Time was – circa the prime of Steve Nash some 12 years ago – that the Phoenix Suns constituted a top-notch opponent on the NBA schedule, an all-hands-on-deck foe against whom only a pristine effort would give you any chance at success.
These days, a game against the Western Conference bottom feeders is about as close to a gimme putt as it gets.
Perhaps it was that prospect of a perceived soft touch that the Toronto Raptors, ahead of Thursday night’s visit to Scotiabank Arena by the Suns, let it be known that both Kawhi Leonard and Kyle Lowry, the two straws that stir their drink, would not be available.
They were to be joining OG Anunoby (personal matter) and the ever-convalescing Jonas Valanciunas (left thumb dislocation) in sideline civvies.
That left a pretty thin gruel of able-bodied personnel, even against the setting Suns.
As it turned out, Toronto coach Nick Nurse had a last-minute change of heart and Lowry wound up taking up his normal spot at point guard for the game.
The Raptors dearly needed his involvement as they overcame a largely inept performance to eke out a 111-109 win.
Pascal Siakam scored the winning basket, driving in and making a difficult running layup in traffic to just beat the buzzer and send the capacity gathering cheering in ecstasy.

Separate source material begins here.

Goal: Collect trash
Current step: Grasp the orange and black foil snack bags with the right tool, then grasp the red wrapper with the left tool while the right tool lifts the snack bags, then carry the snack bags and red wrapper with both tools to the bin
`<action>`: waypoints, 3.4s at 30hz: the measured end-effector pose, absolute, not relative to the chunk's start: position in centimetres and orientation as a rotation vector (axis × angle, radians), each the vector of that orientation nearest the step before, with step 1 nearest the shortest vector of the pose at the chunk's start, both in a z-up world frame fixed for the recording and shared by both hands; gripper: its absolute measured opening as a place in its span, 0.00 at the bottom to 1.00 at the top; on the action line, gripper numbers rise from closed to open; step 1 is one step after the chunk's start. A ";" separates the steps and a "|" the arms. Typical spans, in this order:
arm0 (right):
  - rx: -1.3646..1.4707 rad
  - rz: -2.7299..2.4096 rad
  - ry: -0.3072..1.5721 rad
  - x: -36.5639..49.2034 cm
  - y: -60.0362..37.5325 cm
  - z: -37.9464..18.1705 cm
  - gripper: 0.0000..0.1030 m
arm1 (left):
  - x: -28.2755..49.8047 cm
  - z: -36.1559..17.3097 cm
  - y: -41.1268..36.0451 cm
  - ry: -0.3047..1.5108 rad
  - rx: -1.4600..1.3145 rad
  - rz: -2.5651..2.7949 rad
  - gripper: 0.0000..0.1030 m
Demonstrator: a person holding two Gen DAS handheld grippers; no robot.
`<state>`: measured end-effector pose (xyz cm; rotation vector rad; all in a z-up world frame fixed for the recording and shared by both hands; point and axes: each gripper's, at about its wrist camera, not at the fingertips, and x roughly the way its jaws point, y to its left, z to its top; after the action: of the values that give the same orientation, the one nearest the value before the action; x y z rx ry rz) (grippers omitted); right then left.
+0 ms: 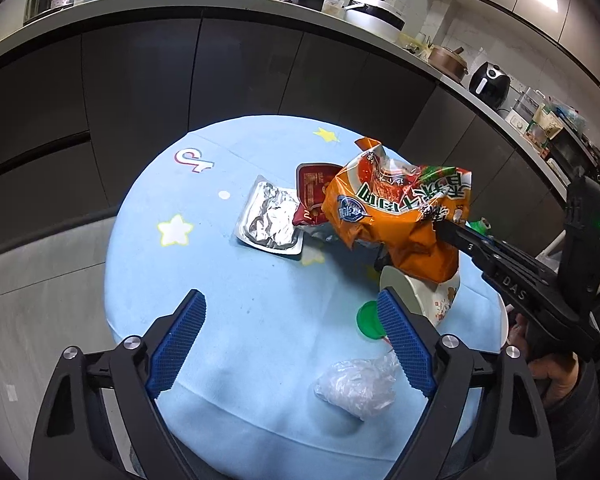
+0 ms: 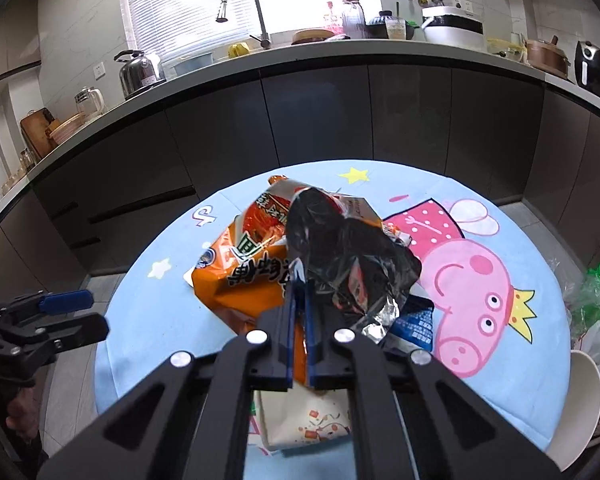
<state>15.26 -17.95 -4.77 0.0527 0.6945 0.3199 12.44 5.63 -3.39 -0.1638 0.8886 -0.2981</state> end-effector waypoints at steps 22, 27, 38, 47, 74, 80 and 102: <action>0.084 0.142 0.525 7.3 -24.6 -0.3 0.05 | 19.9 -4.8 -1.2 0.940 -0.076 -0.413 0.44; 0.098 0.139 0.530 7.6 -25.0 -0.6 0.05 | 22.2 -6.0 -2.9 0.977 -0.041 -0.413 0.36; 0.122 0.145 0.550 8.3 -25.5 -1.3 0.05 | 24.0 -7.3 -3.2 1.027 -0.046 -0.388 0.10; 0.123 0.134 0.476 6.1 -26.5 0.9 0.05 | 20.7 -1.8 -2.1 0.905 -0.062 -0.383 0.07; 0.234 -0.100 0.375 -2.9 -39.0 1.9 0.05 | 12.8 6.2 -17.7 0.760 0.067 -0.749 0.07; 0.268 -0.171 0.392 -4.3 -42.7 0.3 0.05 | 12.0 5.0 -23.1 0.790 0.106 -0.830 0.07; 0.371 -0.272 0.612 -0.7 -49.0 -11.0 0.05 | 12.9 -0.6 -34.4 0.905 0.206 -0.946 0.07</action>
<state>-0.67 -49.01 -10.98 0.3705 0.6121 -0.2725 12.91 -34.40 -0.63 0.2056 0.9048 -0.9464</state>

Lowry, who surpassed 5,000 career assists in the game, made a key strip of the ball off T.J. Warren underneath the Suns' basket moments earlier to help secure the win.

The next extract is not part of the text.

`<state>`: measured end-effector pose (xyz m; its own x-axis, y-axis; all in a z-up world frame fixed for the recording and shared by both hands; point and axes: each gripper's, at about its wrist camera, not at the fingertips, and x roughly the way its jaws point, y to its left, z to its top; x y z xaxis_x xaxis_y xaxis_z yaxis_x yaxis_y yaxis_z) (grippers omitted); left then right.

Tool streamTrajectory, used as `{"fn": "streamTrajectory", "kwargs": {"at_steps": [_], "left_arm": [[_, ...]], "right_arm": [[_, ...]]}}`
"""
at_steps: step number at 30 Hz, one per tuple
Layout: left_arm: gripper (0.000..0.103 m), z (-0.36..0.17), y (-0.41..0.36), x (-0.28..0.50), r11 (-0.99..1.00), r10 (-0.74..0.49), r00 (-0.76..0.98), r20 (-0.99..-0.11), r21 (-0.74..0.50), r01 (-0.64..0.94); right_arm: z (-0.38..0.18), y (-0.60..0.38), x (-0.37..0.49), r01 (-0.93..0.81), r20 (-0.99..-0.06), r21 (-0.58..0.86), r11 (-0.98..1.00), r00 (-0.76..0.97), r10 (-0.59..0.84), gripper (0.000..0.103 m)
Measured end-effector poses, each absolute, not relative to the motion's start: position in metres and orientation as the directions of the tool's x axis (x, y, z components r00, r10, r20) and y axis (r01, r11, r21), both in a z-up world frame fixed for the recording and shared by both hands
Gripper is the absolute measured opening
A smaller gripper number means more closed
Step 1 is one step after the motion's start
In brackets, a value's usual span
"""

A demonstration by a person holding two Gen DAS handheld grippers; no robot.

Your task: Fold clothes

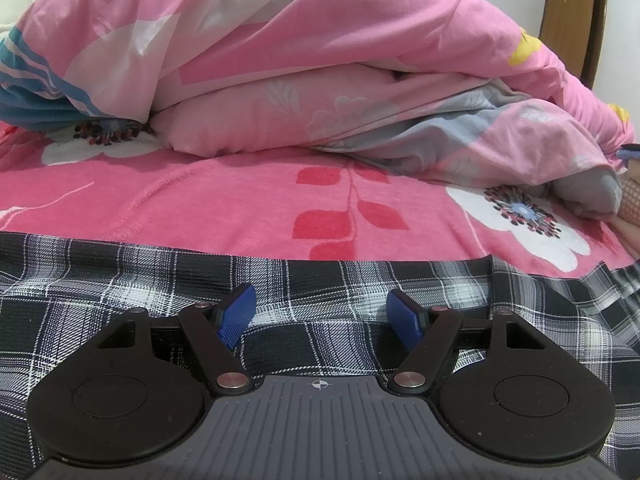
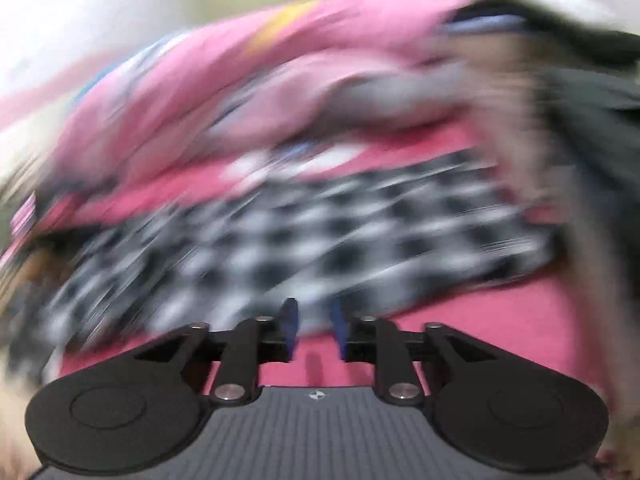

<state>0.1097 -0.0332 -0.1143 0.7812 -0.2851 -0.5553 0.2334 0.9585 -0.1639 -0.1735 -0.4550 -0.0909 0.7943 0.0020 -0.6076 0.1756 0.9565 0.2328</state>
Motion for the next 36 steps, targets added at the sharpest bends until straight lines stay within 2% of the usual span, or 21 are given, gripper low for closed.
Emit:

Serge Ibaka led the Rapators in scoring with 22 points.
For the effervescent Siakam, it was his first close-out winning shot of his NBA career and he was beaming with delight afterwards in the locker room.
Asked what advice he was given during the timeout before the Raptors ran their winning play, Siakam answered with a broad grin: “It was ‘Pascal, get the ball and get some spice a little bit.’"

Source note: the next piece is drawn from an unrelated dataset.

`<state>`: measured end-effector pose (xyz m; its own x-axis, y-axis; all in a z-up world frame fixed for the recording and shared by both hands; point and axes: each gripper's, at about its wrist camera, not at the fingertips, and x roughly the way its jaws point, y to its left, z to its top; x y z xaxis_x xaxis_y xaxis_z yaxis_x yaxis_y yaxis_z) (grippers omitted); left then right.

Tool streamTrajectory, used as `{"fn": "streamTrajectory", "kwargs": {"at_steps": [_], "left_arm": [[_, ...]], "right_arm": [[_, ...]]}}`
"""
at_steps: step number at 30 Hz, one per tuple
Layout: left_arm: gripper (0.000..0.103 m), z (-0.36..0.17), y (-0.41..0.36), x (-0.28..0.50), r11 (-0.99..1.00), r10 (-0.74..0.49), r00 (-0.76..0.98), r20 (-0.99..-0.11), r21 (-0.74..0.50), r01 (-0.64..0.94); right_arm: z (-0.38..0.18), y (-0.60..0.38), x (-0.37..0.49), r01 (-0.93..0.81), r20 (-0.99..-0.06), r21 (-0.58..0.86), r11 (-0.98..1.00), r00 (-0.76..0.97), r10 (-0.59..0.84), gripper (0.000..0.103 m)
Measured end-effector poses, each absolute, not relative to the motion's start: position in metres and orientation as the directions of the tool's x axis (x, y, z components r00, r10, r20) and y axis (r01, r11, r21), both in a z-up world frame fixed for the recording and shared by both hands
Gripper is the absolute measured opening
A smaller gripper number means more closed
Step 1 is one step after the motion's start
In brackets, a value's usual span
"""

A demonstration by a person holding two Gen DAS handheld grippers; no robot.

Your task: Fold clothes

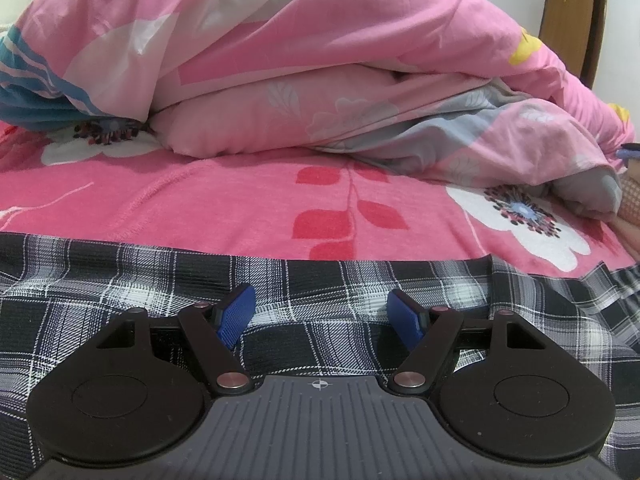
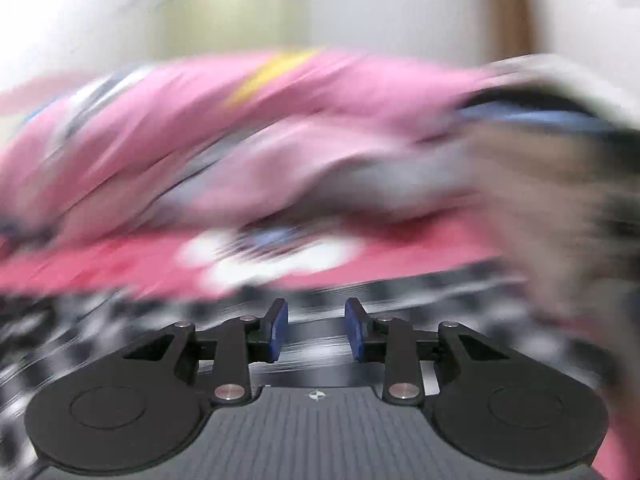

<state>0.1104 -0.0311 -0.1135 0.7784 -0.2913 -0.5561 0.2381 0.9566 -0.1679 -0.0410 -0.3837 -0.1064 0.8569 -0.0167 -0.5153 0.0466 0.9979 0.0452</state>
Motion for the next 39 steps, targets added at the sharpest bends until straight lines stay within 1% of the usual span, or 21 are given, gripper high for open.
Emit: {"fn": "streamTrajectory", "kwargs": {"at_steps": [1,2,6,8,10,12,16,19,20,22,23,24,26,28,30,36,39], "left_arm": [[0.073,-0.114,-0.031,0.11,0.956,-0.293,0.778,-0.556,-0.17,0.238],[0.073,-0.114,-0.03,0.111,0.956,-0.294,0.778,-0.555,-0.172,0.238],[0.073,-0.114,-0.031,0.111,0.955,-0.295,0.777,-0.557,-0.171,0.241],[0.075,-0.114,-0.031,0.111,0.955,-0.296,0.776,-0.557,-0.169,0.242],[0.076,-0.114,-0.032,0.111,0.955,-0.296,0.775,-0.558,-0.168,0.244],[0.076,-0.113,-0.032,0.111,0.955,-0.296,0.774,-0.559,-0.167,0.245],[0.076,-0.113,-0.032,0.111,0.955,-0.298,0.773,-0.56,-0.169,0.245],[0.076,-0.113,-0.032,0.112,0.955,-0.296,0.773,-0.562,-0.164,0.247],[0.076,-0.113,-0.032,0.112,0.955,-0.296,0.773,-0.562,-0.163,0.247],[0.077,-0.113,-0.032,0.112,0.955,-0.295,0.773,-0.562,-0.162,0.247],[0.077,-0.113,-0.031,0.112,0.955,-0.296,0.772,-0.562,-0.162,0.248],[0.077,-0.113,-0.031,0.112,0.955,-0.296,0.772,-0.562,-0.162,0.248],[0.077,-0.113,-0.031,0.112,0.955,-0.296,0.772,-0.562,-0.161,0.248],[0.077,-0.113,-0.031,0.112,0.955,-0.296,0.772,-0.562,-0.161,0.248],[0.077,-0.113,-0.031,0.112,0.955,-0.296,0.772,-0.562,-0.161,0.249],[0.077,-0.113,-0.031,0.112,0.956,-0.293,0.773,-0.563,-0.156,0.249],[0.077,-0.113,-0.032,0.112,0.956,-0.293,0.773,-0.563,-0.156,0.249]], "right_arm": [[-0.111,-0.377,-0.029,-0.006,-0.543,0.026,1.0,0.84,0.019,0.028],[-0.113,-0.379,-0.02,0.002,-0.561,0.002,1.0,0.828,0.0,0.028],[-0.119,-0.414,0.008,0.142,-0.61,-0.059,0.988,0.779,-0.148,0.028],[-0.12,-0.446,0.014,0.215,-0.618,-0.064,0.974,0.758,-0.208,0.028],[-0.123,-0.472,0.022,0.253,-0.626,-0.067,0.965,0.742,-0.238,0.026],[-0.128,-0.489,0.027,0.28,-0.637,-0.076,0.957,0.725,-0.262,0.022],[-0.132,-0.521,0.046,0.366,-0.635,-0.099,0.925,0.692,-0.342,0.023],[-0.132,-0.541,0.062,0.432,-0.652,-0.094,0.897,0.654,-0.383,0.028],[-0.135,-0.545,0.068,0.449,-0.666,-0.104,0.888,0.631,-0.397,0.032],[-0.141,-0.554,0.076,0.486,-0.685,-0.115,0.866,0.593,-0.424,0.033],[-0.144,-0.558,0.079,0.501,-0.692,-0.115,0.858,0.579,-0.432,0.036],[-0.147,-0.562,0.081,0.514,-0.697,-0.111,0.85,0.57,-0.436,0.041],[-0.154,-0.57,0.082,0.54,-0.703,-0.084,0.837,0.563,-0.434,0.043],[-0.157,-0.576,0.079,0.549,-0.702,-0.046,0.835,0.577,-0.418,0.039],[-0.157,-0.572,0.077,0.53,-0.69,-0.068,0.845,0.587,-0.424,0.003],[-0.162,-0.555,0.077,0.531,-0.578,-0.24,0.813,0.595,-0.559,0.003],[-0.171,-0.559,0.083,0.531,-0.574,-0.285,0.798,0.572,-0.586,0.003]]}}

Siakam’s nickname is Spicy.
This was definitely a game in which the Raptors played down to the level of their opponents, a herky-jerky affair with little rhythm that saw the Suns claim a surprising 78-77 lead heading into the final quarter.
The contest got a little testy in the fourth after Chris Boucher went in for a jam that provided Toronto with a 90-87 lead.
In the process, Boucher was fouled by Josh Johnson, who earned a technical after complaining that the call was unwarranted. It was his second – cause for an automatic ejection.
The prospect of some down time for his key players was given serious consideration by Nurse, whose team was put through the ringer the night before in Boston by a Celtics team that pulled away in the fourth quarter for a 117-108 win.
The setback curtailed a five-game winning streak for the Raptors, who next play the Memphis Grizzlies at home on Saturday.
Leonard never plays in both games of a back to back, part of what the team likes to refer to as his “load management.”
The initial decision to sit Lowry, who has missed time this year nursing a wonky back and then a left thigh contusion, was a bit of a surprise. He did log almost 34 minutes of tough slogging in Boston, where the will was there but the shooting touch was not.
His shooting eye has not been sharp since he returned to the lineup after missing 10 of 11 games nursing his various ailments, dipping to 34 per cent in five games heading into the Phoenix contest.
It was felt a bit of a rest would do him good, but Lowry was having none of it. Ever the eager beaver, he arm-twisted his way back into the starting lineup.
“Kyle’s a supercompetitive dude, man,” Nurse said before the game. "He’s pissed off we lost that game [against the Celtics] and he wants to get out there and get this thing turned back around.”
Lowry nailed his first three-point attempt in the first quarter Thursday night, and that was a good sign, propelling Toronto into an early 13-11 lead.
He was later joined by Danny Green and Fred VanVleet from long distance as the Raptors connected on 65 per cent of their field goals (13-20) to open a 32-20 first-quarter lead.
They would stretch their advantage to as much as 16 after five minutes of play in the second quarter.
But the Suns stepped it up with a strong finish and, aided by three made foul shots with less than a second left in the quarter by Kelly Oubre Jr., trimmed Toronto’s lead to 57-49 by the half.
The Raptors sleep walked through much of the third quarter, and the Suns capitalized. A three-ball by Mikal Bridges with just under six minutes left knotted the game at 67-67, and a wave of unease started to infiltrate the hometown fans.
It only got worse.
A 15-footer by Oubre Jr. provided the Suns with a 78-75 lead, and they would settle for a 78-77 margin heading into the final frame.
The Raptors must have felt like they were shooting at a soup can as they made just seven of their 22 shots in the frame.